* **Listed entries**:
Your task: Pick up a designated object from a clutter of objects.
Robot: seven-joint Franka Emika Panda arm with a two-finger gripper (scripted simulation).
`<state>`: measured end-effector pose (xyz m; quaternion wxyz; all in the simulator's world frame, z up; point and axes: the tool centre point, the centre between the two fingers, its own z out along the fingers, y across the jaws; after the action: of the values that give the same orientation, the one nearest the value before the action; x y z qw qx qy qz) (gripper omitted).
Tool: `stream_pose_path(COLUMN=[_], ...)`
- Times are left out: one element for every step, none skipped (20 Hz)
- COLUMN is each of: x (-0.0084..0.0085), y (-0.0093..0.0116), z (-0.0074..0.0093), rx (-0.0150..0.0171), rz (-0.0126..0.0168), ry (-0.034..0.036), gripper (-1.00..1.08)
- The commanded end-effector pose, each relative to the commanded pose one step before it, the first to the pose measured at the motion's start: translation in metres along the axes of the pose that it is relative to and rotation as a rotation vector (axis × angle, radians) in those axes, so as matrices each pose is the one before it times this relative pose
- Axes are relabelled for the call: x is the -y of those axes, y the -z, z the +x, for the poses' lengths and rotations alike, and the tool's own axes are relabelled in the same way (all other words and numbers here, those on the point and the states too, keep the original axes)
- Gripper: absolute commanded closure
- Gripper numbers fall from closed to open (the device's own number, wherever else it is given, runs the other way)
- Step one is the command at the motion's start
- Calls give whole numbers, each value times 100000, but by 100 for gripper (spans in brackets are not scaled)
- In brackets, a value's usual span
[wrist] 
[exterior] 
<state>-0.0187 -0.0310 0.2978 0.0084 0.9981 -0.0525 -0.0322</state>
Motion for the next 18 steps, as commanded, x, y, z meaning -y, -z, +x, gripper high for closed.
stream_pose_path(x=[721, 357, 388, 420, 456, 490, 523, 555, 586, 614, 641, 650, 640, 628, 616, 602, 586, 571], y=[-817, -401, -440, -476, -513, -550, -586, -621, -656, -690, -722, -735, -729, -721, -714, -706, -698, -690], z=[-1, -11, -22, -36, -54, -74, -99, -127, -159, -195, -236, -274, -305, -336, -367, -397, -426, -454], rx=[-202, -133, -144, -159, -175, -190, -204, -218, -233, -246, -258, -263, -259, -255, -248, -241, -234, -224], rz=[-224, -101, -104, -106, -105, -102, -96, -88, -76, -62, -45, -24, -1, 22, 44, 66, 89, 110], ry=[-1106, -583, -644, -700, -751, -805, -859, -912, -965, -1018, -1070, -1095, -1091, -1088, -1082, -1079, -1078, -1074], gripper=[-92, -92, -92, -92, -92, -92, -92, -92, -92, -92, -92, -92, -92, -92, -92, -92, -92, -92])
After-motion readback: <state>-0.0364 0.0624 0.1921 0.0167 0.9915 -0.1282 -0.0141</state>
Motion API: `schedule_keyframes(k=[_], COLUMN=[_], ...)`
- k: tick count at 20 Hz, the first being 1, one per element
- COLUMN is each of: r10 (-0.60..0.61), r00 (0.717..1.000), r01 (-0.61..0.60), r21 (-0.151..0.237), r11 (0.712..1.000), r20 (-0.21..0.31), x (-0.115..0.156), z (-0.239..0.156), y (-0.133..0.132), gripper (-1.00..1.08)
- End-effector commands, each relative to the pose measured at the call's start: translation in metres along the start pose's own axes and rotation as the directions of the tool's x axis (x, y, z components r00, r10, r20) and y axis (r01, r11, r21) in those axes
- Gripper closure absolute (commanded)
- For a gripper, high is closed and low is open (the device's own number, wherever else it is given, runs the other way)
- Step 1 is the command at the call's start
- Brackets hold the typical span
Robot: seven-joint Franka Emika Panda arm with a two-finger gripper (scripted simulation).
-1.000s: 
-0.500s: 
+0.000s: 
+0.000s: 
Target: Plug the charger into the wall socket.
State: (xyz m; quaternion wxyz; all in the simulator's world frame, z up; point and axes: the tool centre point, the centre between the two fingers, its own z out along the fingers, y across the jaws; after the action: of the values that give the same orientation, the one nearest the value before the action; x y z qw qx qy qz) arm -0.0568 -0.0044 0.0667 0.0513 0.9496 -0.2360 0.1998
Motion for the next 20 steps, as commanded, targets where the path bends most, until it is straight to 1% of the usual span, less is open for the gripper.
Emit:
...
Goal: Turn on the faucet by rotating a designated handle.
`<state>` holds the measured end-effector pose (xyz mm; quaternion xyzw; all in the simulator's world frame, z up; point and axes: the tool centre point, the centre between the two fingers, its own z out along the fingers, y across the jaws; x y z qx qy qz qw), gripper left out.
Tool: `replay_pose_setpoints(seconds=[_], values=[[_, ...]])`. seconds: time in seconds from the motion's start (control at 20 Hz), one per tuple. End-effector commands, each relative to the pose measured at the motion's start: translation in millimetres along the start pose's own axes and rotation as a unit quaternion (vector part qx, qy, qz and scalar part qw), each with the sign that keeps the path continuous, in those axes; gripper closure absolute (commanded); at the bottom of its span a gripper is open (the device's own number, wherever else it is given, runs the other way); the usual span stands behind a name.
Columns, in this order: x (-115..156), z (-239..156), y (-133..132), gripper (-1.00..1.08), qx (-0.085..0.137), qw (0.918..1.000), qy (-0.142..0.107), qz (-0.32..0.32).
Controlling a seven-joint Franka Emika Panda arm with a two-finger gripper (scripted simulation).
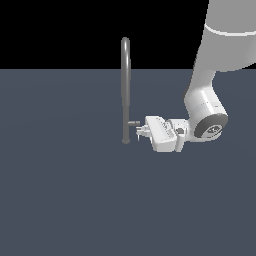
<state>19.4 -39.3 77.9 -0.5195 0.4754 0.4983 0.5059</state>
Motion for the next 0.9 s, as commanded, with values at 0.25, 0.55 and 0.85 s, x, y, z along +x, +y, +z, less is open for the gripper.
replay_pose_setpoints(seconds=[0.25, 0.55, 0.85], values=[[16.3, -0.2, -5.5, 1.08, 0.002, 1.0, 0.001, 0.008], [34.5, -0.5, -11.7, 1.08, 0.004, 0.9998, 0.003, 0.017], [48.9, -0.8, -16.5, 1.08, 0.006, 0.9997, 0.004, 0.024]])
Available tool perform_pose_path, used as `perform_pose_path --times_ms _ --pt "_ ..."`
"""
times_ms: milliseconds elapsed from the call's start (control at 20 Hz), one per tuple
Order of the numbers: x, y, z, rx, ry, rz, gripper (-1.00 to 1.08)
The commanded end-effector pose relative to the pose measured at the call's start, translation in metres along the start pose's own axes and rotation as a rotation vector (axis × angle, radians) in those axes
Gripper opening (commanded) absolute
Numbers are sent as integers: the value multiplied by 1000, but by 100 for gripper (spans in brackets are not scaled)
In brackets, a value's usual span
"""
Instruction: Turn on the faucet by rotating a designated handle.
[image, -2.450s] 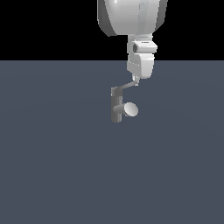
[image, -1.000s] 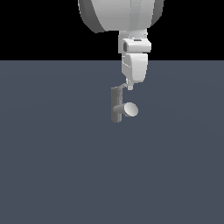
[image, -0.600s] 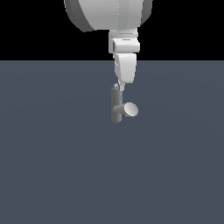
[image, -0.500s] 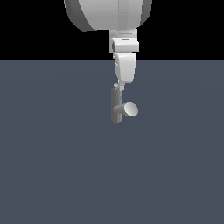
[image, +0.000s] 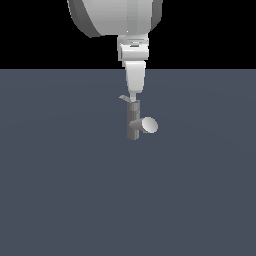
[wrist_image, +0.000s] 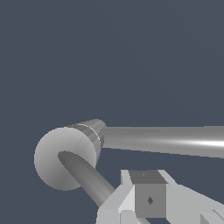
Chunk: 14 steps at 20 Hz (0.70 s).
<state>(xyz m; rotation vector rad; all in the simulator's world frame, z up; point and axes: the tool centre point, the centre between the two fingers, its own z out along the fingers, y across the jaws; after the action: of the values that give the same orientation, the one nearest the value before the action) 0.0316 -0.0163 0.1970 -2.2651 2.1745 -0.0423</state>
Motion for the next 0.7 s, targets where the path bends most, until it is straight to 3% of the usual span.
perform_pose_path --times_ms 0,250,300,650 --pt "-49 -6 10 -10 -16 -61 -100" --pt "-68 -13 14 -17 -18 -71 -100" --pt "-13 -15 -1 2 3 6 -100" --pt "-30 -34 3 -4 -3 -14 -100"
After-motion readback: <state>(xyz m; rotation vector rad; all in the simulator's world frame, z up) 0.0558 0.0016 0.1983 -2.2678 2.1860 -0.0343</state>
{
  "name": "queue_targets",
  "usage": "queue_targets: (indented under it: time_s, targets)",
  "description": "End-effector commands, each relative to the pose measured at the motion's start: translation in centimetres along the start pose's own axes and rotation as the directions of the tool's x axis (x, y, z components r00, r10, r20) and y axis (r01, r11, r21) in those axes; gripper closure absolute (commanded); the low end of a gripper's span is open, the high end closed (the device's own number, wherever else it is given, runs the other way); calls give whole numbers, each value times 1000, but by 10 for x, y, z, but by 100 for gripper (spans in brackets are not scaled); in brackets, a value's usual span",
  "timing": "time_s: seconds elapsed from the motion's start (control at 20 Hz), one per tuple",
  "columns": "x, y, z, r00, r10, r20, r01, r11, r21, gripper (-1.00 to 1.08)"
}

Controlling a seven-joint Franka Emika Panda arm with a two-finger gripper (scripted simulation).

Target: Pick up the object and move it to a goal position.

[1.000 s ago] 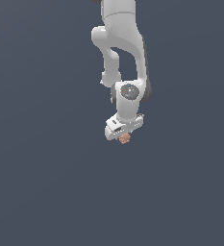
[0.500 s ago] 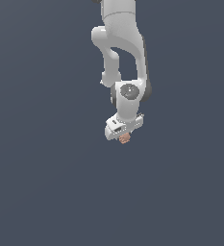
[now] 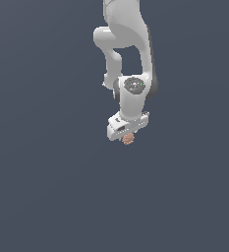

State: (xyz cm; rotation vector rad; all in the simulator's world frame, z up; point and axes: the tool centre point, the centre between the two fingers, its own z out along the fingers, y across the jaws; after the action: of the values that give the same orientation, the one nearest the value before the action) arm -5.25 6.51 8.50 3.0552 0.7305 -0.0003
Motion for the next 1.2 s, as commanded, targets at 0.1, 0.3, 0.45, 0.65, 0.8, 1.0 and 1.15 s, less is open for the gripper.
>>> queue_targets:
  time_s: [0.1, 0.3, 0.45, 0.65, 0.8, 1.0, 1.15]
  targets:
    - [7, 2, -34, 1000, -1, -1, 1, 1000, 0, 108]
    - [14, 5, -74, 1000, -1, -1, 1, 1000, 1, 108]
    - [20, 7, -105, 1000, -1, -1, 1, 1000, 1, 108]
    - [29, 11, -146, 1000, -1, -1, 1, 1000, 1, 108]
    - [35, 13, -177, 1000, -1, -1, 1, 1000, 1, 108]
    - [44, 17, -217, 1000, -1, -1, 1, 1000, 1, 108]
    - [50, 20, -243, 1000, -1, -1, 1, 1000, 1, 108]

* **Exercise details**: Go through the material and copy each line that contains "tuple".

* **Written response**:
Tool: `replay_pose_setpoints(seconds=[_], values=[[_, ...]])`. seconds: time in seconds from the motion's start (control at 20 Hz), one per tuple. End-effector commands, each relative to the pose measured at the motion's start: translation in millimetres along the start pose's own axes and rotation as a unit quaternion (vector part qx, qy, qz and scalar part qw), each with the sign that keeps the path continuous, in those axes; gripper closure absolute (commanded); at the bottom of its span a gripper is open (the device's own number, wherever else it is given, runs the other way); the usual span stands behind a name.
times_ms: milliseconds elapsed from the call's start (control at 20 Hz), one per tuple
  "timing": "time_s: seconds elapsed from the motion's start (control at 20 Hz), one per tuple",

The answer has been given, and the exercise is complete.